TUCSON, Ariz. (CN) —Attorneys for a Border Patrol agent who shot and killed  a 16-year-old boy in Mexico seek to show video clips outlining the risks routinely faced by agents as part of his upcoming trial.

“It would assist the jury in understanding what goes on along the border,”  Sean Chapman, part of the defense team for Agent Lonnie Swartz, said in Tucson federal court Friday.

It was the fourth day of pretrial motions in a case that’s trained the national spotlight on Border Patrol agents’ use of force in sometimes deadly incidents along the 2,000-mile international boundary between the United States and Mexico.

Swartz faces second-degree murder charges in the death of Jose Antonio Elena Rodriguez, who was on the Mexican side of the border in Nogales, Sonora, when the agent shot him repeatedly through gaps in the metal border fence. Swartz, who sat quietly next to his attorneys, is set to go to trial Oct. 12.

On Friday, federal prosecutors argued for exclusion of the video clips, which include depictions of rock-throwers aiming at agents as well as injured agents, cracked windshields on Border Patrol vehicles, and individuals scaling the border fence with bundles of marijuana strapped to their backs.

The video clips would only serve to inflame jurors and smear Elena by linking him to drug smuggling without evidence, Assistant U.S. Attorney Wallace Kleindienst said.

Whether the teen was involved in illicit activity is irrelevant because the case centers not on drug trafficking, but on whether the agent was legally justified in using deadly force on Elena, the prosecutor said.

“We need to try this case on the facts,” Kleindienst told U.S. District Judge Raner Collins.

Chapman argued, as he has in court documents, that Elena played a role in a drug smuggling operation the night he was killed on Oct. 10, 2012, and that a defense witness saw the teen in Nogales, Arizona, just minutes before the shooting.

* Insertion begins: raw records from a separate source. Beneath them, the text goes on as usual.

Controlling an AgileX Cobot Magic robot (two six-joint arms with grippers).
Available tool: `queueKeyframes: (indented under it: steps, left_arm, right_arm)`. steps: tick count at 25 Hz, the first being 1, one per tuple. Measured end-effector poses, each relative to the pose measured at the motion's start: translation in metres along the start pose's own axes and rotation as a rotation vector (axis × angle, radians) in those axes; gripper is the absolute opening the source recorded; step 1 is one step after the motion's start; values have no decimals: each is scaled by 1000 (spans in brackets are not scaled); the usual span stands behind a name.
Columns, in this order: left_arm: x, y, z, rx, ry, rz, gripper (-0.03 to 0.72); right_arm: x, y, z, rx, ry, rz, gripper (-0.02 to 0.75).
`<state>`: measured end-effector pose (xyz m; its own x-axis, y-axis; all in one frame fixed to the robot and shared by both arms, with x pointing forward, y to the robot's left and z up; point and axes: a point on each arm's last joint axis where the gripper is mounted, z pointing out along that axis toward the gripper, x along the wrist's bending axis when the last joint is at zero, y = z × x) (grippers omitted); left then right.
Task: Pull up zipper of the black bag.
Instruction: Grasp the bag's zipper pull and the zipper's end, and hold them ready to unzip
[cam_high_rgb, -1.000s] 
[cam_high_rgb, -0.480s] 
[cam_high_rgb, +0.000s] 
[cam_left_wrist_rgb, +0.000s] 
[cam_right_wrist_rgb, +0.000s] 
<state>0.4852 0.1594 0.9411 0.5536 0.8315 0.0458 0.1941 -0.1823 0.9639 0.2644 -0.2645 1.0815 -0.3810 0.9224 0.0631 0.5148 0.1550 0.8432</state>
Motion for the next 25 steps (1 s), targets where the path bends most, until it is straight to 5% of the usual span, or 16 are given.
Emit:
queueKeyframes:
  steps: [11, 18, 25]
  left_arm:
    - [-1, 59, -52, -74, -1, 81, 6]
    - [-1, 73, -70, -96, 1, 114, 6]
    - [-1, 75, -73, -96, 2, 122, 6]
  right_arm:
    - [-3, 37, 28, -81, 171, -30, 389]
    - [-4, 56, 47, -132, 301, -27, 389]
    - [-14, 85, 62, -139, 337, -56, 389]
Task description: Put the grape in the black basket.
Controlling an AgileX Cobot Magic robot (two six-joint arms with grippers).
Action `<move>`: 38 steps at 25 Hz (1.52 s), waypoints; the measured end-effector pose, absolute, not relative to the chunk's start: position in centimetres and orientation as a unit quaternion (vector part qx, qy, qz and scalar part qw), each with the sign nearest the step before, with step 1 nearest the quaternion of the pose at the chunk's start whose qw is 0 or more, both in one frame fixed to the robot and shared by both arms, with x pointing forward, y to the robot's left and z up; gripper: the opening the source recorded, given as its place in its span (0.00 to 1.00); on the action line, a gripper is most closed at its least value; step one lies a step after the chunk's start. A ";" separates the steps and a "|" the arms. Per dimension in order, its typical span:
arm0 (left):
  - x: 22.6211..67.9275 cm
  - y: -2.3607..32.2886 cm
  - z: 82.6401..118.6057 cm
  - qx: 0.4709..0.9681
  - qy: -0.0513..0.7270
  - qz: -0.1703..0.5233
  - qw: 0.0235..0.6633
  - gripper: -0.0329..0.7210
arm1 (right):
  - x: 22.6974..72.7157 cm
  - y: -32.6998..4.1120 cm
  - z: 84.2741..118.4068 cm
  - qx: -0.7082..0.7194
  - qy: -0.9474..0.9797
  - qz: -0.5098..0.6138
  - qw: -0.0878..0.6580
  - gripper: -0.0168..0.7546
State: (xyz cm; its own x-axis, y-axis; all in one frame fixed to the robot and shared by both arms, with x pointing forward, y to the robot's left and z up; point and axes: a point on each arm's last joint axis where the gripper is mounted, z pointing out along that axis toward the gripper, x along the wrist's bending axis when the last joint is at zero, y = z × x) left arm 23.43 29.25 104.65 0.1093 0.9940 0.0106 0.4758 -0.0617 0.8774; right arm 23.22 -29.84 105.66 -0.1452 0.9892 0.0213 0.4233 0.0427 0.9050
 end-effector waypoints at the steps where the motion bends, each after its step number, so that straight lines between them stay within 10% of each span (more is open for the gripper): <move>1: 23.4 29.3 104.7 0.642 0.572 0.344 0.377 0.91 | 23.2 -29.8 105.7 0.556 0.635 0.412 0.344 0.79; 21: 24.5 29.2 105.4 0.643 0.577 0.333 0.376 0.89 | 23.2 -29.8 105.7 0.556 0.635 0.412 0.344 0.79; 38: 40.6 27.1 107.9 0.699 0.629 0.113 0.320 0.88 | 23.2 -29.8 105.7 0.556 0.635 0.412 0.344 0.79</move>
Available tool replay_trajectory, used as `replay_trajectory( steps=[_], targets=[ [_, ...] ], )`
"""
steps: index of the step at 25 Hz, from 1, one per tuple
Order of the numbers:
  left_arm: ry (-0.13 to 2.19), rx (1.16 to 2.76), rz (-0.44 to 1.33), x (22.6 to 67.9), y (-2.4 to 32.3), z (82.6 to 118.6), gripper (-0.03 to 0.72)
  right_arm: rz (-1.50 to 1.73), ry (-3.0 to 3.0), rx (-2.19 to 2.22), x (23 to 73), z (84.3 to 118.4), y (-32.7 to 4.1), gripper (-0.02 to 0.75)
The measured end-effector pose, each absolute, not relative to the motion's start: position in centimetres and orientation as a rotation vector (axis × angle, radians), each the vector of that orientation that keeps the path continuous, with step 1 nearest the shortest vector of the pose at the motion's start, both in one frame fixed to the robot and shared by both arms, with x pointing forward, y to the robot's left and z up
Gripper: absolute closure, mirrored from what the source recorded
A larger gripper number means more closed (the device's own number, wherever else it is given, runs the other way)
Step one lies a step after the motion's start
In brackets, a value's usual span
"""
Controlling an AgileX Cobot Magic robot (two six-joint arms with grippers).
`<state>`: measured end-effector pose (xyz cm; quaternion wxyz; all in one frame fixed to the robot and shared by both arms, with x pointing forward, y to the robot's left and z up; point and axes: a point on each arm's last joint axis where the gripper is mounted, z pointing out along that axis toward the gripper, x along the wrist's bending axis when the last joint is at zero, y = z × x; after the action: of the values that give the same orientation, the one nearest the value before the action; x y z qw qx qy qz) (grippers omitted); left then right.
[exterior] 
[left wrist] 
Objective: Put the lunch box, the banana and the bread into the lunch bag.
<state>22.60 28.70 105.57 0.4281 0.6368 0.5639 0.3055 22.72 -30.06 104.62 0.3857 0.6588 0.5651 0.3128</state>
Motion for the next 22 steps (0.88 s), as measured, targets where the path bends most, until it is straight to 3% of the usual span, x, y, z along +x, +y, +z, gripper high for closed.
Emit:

“I’m not trying to besmirch the victim here,” Chapman said.

Rather, he said, the video clips, which Swartz had watched as part of his training, would shed light on the agent’s state of mind when he fired his gun. They also would go a long way toward educating jurors about the dangers associated with rock-throwing and other illegal activity in the border region, he added.

Kleindienst countered that jurors need no such education. “Everyone knows rocks can hurt.”

The night of the shooting, Swartz said he fired his gun because he was under attack from rock throwers.

He was one of the agents, along with assisting police officers, who went to a stretch of the high bollard-style fence between the two sides of Nogales after suspicious activity was reported there.

Two individuals were spotted climbing the fence back into Mexico, but Elena was not one of them. That night he was shot at least 10 times, primarily in the back.

His mother, Araceli Rodriguez, has been watching the court proceedings with other family members. Seeing the 6-foot-2 Swartz  in the courtroom stirred strong emotions in her.

“It’s frustrating and painful to see the man who killed my son,” she said in Spanish outside the courtroom. “It’s his fault that my son is no longer by my side.”

She scoffed at the notion that Elena may have been involved in drug trafficking, saying he was a typical teen who just happened to be walking in his neighborhood when he was shot.

Two surveillance cameras recorded the events of that night and video portions were shown in court June 19 for the first time. The defense wants to keep the captured scenes out of court, and expert witnesses on both sides have testified for and against the reliability of the recordings.

Judge Collins is waiting to hear more from defense attorneys before issuing a ruling on the shooting video and a video reconstruction that prosecutors want a jury to watch. He is also taking the matter of the training video clips under advisement.